Start of Block

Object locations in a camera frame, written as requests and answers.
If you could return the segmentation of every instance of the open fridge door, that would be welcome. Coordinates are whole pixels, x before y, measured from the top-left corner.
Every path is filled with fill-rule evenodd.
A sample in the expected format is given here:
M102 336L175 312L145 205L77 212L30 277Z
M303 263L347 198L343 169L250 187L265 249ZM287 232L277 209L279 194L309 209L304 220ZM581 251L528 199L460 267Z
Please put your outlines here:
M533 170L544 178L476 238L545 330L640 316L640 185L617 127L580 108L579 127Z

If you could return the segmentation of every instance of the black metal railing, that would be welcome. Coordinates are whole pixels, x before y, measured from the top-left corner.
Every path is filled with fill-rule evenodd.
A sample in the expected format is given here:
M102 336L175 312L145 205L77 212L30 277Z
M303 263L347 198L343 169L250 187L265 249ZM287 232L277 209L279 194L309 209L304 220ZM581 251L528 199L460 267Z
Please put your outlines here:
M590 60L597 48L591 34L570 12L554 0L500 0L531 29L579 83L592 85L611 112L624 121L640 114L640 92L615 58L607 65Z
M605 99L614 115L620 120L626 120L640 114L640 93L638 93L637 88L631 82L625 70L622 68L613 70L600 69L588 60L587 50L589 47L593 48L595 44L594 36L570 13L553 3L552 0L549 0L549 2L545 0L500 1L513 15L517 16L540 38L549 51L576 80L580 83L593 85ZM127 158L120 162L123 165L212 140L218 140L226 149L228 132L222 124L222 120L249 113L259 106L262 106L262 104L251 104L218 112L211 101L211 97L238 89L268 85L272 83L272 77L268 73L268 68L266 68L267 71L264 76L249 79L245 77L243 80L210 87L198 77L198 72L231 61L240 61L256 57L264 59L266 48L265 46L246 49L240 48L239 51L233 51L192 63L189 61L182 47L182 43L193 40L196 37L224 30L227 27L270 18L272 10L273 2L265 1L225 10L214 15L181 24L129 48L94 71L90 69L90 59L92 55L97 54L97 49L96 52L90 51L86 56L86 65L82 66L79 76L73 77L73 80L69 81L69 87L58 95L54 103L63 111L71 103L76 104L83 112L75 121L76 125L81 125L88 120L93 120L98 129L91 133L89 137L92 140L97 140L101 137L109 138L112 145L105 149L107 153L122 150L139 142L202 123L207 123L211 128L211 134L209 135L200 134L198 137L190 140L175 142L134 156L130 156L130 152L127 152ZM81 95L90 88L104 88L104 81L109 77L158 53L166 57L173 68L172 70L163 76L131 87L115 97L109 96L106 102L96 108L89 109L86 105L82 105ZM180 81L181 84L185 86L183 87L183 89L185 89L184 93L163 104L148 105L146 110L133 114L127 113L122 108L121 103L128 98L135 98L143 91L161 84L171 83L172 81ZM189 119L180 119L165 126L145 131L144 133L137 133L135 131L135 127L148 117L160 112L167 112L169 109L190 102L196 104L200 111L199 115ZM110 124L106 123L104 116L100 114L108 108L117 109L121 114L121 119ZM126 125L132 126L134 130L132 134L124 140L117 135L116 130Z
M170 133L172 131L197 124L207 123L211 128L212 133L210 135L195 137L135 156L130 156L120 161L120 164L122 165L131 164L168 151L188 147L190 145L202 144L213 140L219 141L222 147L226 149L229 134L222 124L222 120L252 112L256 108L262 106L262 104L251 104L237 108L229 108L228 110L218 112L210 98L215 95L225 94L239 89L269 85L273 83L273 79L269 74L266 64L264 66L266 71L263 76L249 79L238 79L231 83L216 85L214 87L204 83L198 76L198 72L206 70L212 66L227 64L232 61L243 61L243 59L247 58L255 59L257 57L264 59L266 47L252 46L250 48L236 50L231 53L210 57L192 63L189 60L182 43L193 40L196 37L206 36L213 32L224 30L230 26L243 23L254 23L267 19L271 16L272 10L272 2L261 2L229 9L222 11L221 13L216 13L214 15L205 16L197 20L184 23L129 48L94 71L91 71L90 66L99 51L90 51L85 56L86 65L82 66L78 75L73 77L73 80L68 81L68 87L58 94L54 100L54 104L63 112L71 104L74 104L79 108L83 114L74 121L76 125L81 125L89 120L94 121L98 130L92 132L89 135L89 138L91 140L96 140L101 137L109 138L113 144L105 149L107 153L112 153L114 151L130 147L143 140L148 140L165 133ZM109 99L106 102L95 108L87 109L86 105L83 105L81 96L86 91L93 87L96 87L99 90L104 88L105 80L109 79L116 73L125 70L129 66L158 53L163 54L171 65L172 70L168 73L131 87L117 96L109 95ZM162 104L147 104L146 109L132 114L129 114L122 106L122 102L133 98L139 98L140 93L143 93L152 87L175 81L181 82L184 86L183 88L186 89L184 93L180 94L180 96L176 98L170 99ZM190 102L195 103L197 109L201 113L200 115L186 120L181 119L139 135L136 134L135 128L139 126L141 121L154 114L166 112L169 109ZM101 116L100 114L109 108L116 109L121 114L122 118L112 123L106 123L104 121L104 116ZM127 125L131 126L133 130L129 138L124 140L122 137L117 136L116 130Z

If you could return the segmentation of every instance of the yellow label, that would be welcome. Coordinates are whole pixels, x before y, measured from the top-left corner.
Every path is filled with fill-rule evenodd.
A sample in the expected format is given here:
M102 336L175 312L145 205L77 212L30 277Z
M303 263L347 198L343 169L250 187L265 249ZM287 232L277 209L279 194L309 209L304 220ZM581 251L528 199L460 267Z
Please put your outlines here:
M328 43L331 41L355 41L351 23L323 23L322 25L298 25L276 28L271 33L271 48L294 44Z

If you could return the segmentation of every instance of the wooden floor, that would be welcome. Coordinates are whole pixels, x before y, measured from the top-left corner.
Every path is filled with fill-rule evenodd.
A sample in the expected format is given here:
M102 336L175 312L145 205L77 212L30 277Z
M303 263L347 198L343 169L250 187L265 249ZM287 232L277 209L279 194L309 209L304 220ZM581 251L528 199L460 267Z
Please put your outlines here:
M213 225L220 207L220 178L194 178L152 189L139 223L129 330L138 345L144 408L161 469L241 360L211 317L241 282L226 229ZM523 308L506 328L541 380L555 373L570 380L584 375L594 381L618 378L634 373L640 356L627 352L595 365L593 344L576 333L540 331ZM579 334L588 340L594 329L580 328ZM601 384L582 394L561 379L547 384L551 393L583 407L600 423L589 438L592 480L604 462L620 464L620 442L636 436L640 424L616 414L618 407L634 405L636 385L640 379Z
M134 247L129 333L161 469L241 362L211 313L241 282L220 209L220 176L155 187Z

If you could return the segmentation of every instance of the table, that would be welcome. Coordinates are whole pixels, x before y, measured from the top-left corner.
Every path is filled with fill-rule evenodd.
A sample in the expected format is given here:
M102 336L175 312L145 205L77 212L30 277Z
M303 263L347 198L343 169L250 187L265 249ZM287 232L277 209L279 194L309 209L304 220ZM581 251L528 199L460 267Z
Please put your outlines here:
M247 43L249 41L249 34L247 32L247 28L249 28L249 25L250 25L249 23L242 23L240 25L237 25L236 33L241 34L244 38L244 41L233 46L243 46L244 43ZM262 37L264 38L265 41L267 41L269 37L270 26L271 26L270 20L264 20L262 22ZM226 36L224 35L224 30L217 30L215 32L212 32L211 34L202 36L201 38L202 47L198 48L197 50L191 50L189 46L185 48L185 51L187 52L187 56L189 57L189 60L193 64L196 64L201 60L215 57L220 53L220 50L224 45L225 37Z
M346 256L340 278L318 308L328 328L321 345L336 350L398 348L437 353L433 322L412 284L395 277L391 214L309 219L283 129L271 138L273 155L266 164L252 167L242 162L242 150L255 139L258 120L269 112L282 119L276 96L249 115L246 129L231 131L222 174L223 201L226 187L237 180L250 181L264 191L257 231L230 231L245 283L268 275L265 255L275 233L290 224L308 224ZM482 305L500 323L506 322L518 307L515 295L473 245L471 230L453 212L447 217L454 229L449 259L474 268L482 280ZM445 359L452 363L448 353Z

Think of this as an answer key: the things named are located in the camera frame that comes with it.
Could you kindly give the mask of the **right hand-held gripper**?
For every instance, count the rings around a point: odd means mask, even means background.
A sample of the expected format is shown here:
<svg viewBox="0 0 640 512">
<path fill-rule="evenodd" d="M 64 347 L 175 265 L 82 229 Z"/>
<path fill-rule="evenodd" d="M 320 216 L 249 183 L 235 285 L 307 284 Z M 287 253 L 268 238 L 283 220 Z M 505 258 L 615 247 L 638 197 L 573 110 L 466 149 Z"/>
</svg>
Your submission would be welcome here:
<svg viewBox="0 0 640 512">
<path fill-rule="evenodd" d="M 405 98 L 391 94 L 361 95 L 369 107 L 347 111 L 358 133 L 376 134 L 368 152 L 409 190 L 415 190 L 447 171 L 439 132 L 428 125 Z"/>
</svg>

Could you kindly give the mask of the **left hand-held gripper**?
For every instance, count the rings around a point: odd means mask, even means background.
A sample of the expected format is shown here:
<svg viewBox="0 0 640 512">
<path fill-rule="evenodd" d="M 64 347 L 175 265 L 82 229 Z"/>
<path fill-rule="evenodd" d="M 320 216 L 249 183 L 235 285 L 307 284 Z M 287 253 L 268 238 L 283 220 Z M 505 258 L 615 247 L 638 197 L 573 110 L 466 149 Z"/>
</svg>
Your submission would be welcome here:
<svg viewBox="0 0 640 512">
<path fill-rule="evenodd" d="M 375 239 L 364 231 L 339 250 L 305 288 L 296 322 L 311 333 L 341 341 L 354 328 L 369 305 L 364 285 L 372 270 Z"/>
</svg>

End of Block

How to complete this task
Among the entries, how many lines contain the string "mask"? Give the number without anything else.

Response to the task
4